*PROMPT*:
Write out the listing verbatim. No pictures belong in it.

*SUPPLIED INFORMATION*:
=-=-=-=-=

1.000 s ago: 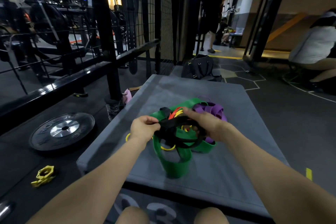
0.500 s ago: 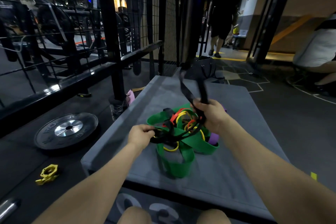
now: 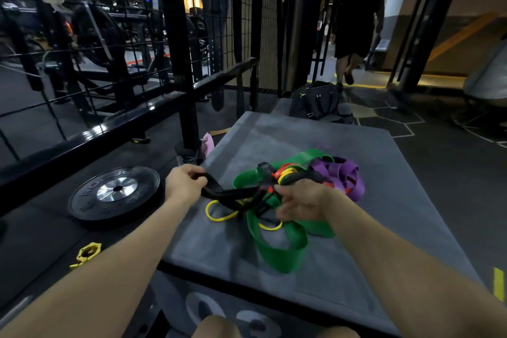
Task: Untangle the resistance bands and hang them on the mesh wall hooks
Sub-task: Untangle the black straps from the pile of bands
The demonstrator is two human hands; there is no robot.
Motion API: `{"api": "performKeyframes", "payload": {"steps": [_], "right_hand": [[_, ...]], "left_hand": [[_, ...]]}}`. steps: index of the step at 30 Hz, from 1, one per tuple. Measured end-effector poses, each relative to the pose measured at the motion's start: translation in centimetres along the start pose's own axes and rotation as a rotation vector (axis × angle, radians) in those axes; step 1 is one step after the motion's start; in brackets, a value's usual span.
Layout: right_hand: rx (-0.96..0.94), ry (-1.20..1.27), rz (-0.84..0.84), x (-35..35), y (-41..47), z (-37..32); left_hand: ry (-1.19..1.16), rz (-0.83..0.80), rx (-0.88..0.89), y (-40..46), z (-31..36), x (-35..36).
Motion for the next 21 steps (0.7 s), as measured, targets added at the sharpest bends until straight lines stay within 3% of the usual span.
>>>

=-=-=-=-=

*RESULT OF THIS TASK*:
1.000 s ago: 
0.500 s ago: 
now: 
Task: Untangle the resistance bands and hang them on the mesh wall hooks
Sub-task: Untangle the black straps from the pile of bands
The demonstrator is two human hands; there is no robot.
Motion API: `{"api": "performKeyframes", "payload": {"steps": [_], "right_hand": [[_, ...]], "left_hand": [[_, ...]]}}`. steps: index of the step at 30 Hz, from 1, one per tuple. Measured end-effector poses, each relative to the pose measured at the motion's start: translation in centimetres along the start pose's own axes and rotation as a rotation vector (axis × angle, radians) in those axes; step 1 is one step after the motion's start; in brackets, a value's usual span.
Layout: right_hand: rx (-0.96..0.94), ry (-1.20..1.27), rz (-0.84..0.84), x (-35..35), y (-41..47), z (-37..32); left_hand: ry (-1.19..1.16), rz (-0.83..0.80), rx (-0.88..0.89), y (-40..46), z (-31..36), x (-35..36).
Motion for the next 21 steps (0.7 s), as measured, targets added at the sharpest bends until straight lines stay within 3% of the usual span.
>>>

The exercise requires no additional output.